Introvert Introversion

I am an INFJ. Anyone familiar with the Myers-Briggs Type Indicator will recognize INFJ as one of the 16 personality types. “I” stands for introverted, “N” – intuitive, “F” – feeling, and “J” – judging. It is the least common personality type in the U.S. according to Truity.

INFJs are energized by time alone (Introverted), focus on ideas and concepts rather than facts and details (iNtuitive), make decisions based on feelings and values (Feeling) and prefer to be planned and organized rather than spontaneous and flexible (Judging).

This means that as an INFJ, I am guided by a set of personal values, want a meaningful life, and desire deep connections with other people. INFJs often appear quiet, reserved, and complex. Because INFJs are reluctant to engage with others who might not understand them, it can be hard for people to get to know INFJs. Predominantly, INFJs live for the opportunity to solve problems and bring about positive change in the world.

How does this translate to a work environment? Susan Cain wrote a whole book on this topic, Quiet: The Power of Introverts in a World That Can’t Stop Talking. In her book, she points out bias against introverts. The workplaces are designed with extroverts in mind and highly undervalue introverts. It is unfortunate. Introverts are reflective thinkers who can tolerate the solitude that is required for idea-generation. “Solitude is a catalyst for innovation,” suggests Cain.

Introverts are often labeled as “quiet,” typically implying a negative connotation. What most people miss in a world where almost two-thirds of the population are extroverts is that “quiet leadership” is not only possible, but it can be immensely transformative. At no other time has this fact been as evident as it is now during the outbreak of Covid-19.

Everything has been turned upside down. Extroverts are struggling with self-isolation and social distancing required to limit the spread of Covid-19. Most people are working from home. The escape from the open floor plan offices is a dream for introverts, but the lack of social interaction is a nightmare for extroverts.

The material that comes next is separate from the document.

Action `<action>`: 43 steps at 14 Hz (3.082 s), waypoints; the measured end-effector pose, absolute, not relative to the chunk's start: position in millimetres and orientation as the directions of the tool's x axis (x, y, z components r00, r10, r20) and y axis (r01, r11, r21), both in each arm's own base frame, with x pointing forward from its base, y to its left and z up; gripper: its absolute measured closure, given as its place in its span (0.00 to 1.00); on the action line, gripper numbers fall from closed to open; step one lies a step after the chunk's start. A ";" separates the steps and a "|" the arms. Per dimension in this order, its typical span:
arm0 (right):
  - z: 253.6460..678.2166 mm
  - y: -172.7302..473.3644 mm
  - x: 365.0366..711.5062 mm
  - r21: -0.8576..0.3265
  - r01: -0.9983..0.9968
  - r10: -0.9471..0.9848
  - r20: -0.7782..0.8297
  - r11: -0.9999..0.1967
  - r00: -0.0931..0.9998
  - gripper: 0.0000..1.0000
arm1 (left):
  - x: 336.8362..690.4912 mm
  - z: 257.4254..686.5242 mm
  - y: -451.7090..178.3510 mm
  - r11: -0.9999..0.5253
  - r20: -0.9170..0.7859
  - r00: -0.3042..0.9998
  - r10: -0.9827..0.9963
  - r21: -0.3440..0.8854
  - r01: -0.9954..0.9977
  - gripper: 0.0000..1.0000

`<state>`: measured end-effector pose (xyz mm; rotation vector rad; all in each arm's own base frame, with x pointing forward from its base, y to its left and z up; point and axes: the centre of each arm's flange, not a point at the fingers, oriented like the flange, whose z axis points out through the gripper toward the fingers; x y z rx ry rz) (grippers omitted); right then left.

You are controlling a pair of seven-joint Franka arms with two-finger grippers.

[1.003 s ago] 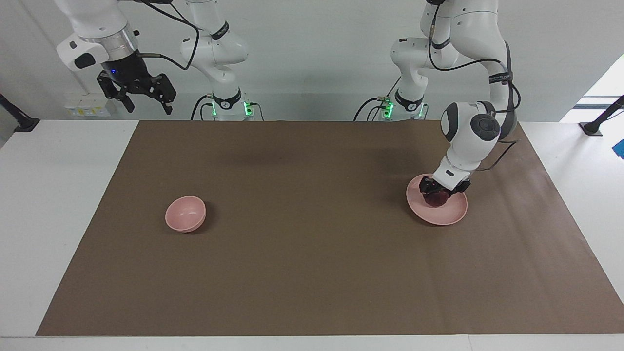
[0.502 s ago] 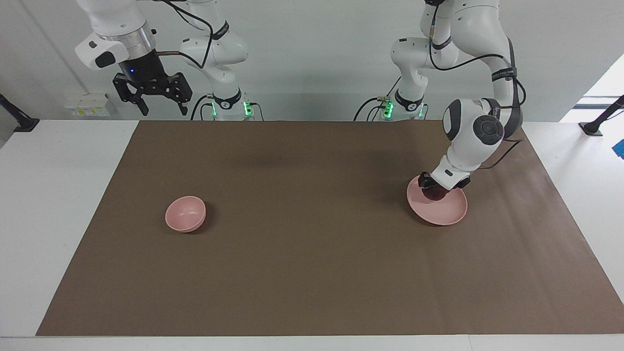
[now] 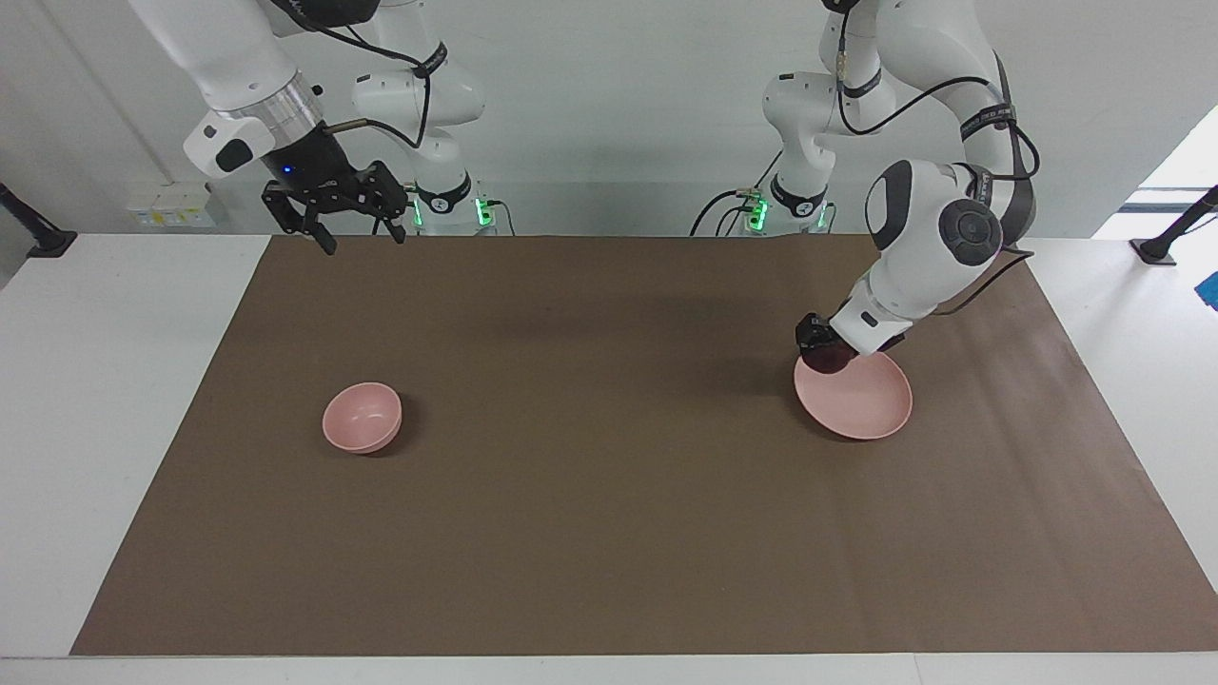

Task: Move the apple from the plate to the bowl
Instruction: 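Lift the apple with the left gripper while the right gripper reaches toward it, then close the right gripper on the apple held by the left gripper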

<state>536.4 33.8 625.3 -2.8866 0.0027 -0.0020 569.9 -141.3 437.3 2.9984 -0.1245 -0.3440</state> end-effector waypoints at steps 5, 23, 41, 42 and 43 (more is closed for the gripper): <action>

My first professional job in college was at a class-action law firm. During my job interview, the hiring manager and I quickly clicked because of our mutual interests and temperaments. The interview turned from 20 minutes to 30 minutes to almost 1.5 hours. At that point, the hiring manager said that she was canceling all the following interviews and offering me the job.

Several months later, while we were working on a project, she told me that I should be more assertive. The next day, she came to the office visibly upset. She walked over to my desk and said, “I am sorry about what I said yesterday. You should be you.” She understood that a quiet nature does not mean a lack of assertiveness.

As we now have more time to slow down and reflect on the way the world is, instead of the way it used to be or the way we perceived it to be, it is a good time to reimagine the future of work and leadership. Will we continue to value employees with only the “ideal” personality type, or will we start to appreciate and embrace people who might appear different from us? It is their different perspectives that could contribute to the success of organizations in the future.